EXERCISE: Write out again, exactly, the lines below starting at the one with "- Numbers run" and ending at the one with "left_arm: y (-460".

RECORDS TO PROCESS:

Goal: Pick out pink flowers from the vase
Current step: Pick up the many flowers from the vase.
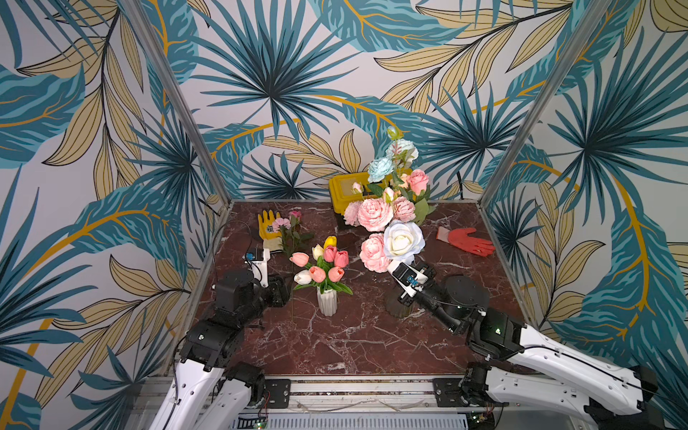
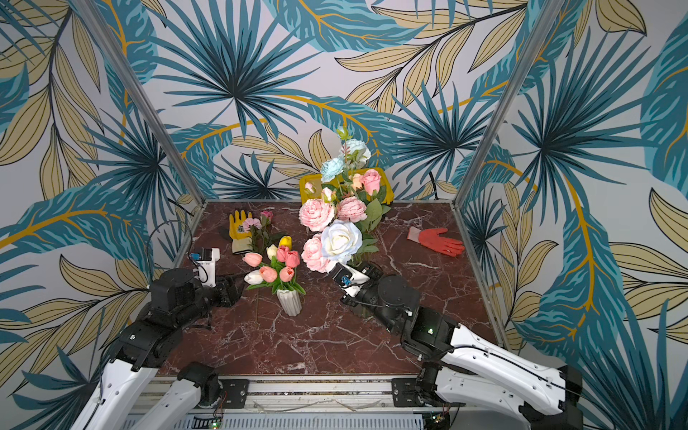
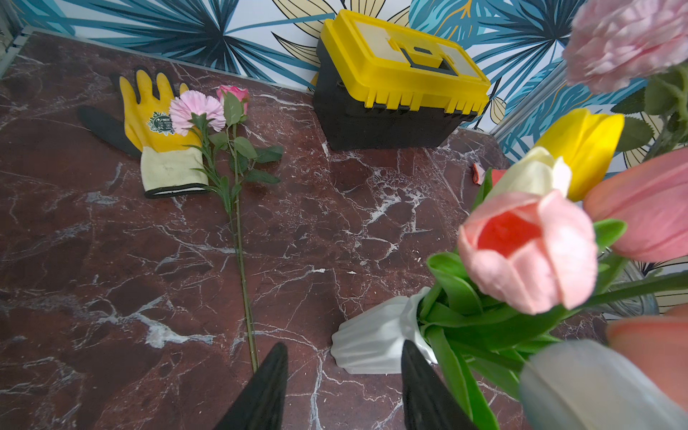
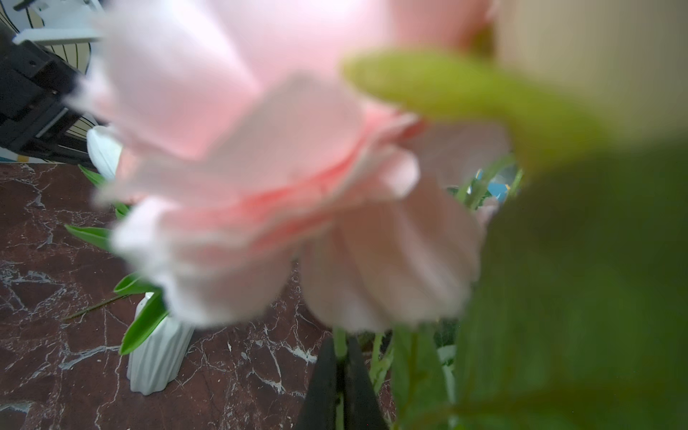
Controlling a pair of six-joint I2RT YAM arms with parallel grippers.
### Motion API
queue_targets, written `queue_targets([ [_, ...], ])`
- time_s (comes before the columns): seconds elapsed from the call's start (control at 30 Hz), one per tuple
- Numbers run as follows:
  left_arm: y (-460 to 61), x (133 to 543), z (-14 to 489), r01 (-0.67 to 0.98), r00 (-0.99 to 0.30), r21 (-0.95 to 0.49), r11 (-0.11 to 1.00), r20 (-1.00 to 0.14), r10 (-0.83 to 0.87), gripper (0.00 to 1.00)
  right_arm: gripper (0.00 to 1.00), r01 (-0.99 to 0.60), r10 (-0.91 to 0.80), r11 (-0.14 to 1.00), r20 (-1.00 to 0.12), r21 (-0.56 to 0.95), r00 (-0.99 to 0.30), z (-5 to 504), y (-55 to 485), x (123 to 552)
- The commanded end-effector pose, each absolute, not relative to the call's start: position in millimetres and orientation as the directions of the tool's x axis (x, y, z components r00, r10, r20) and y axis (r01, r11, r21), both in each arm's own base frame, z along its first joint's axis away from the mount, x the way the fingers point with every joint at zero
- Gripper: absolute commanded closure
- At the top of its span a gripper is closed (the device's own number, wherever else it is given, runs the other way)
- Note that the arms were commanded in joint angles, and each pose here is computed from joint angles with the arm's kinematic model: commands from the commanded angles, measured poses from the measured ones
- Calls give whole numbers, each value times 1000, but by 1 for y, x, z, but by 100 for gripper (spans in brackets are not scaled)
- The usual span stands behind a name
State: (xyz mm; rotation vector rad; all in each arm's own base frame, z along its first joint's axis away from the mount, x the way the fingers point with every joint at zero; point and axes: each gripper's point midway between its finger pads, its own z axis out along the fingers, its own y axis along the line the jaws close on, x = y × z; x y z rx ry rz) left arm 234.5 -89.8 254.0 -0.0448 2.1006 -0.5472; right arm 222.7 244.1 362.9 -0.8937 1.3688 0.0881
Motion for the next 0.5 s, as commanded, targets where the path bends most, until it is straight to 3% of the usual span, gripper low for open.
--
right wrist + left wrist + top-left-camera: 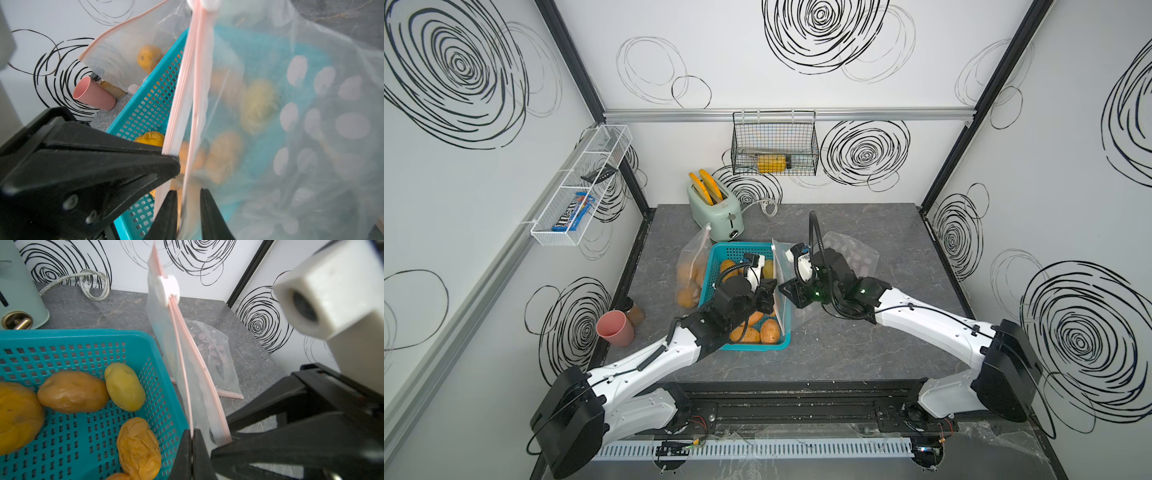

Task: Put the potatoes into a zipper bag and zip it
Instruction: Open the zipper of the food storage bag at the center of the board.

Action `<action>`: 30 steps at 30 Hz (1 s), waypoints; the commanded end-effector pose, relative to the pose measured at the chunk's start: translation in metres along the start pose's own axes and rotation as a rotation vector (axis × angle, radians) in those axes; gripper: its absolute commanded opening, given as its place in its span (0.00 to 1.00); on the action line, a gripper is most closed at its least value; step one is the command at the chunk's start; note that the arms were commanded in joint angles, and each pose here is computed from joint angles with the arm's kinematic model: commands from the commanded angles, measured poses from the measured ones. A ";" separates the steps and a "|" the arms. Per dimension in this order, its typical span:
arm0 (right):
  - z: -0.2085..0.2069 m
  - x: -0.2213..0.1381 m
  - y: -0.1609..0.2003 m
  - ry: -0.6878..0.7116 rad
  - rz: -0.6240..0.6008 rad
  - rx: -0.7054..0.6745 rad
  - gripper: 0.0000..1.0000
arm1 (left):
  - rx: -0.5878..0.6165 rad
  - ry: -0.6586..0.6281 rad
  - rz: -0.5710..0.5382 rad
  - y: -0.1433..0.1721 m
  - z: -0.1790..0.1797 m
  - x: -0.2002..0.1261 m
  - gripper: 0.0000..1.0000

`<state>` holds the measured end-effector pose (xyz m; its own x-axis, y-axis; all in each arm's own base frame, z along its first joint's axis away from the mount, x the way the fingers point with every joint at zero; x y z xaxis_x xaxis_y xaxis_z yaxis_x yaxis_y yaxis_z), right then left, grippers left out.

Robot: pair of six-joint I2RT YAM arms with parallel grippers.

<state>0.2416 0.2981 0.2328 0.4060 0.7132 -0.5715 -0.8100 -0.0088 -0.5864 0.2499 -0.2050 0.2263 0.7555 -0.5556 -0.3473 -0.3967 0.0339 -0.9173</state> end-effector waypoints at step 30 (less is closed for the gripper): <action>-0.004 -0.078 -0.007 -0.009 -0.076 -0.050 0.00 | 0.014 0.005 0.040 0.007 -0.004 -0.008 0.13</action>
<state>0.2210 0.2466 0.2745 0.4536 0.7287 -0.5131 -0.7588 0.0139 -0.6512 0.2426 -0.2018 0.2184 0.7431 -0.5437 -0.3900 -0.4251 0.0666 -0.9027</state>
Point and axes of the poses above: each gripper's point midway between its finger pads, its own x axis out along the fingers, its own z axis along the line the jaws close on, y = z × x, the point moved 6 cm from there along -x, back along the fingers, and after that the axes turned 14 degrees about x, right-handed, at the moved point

REPLY TO THE EXERCISE:
- Numbers run as follows:
  left_arm: y (-460 to 61), x (133 to 543), z (-14 to 489), r01 (-0.67 to 0.98), r00 (-0.99 to 0.30), r21 (-0.95 to 0.49), r11 (-0.11 to 1.00), r20 (-1.00 to 0.14), r10 (-0.83 to 0.87), gripper (0.00 to 1.00)

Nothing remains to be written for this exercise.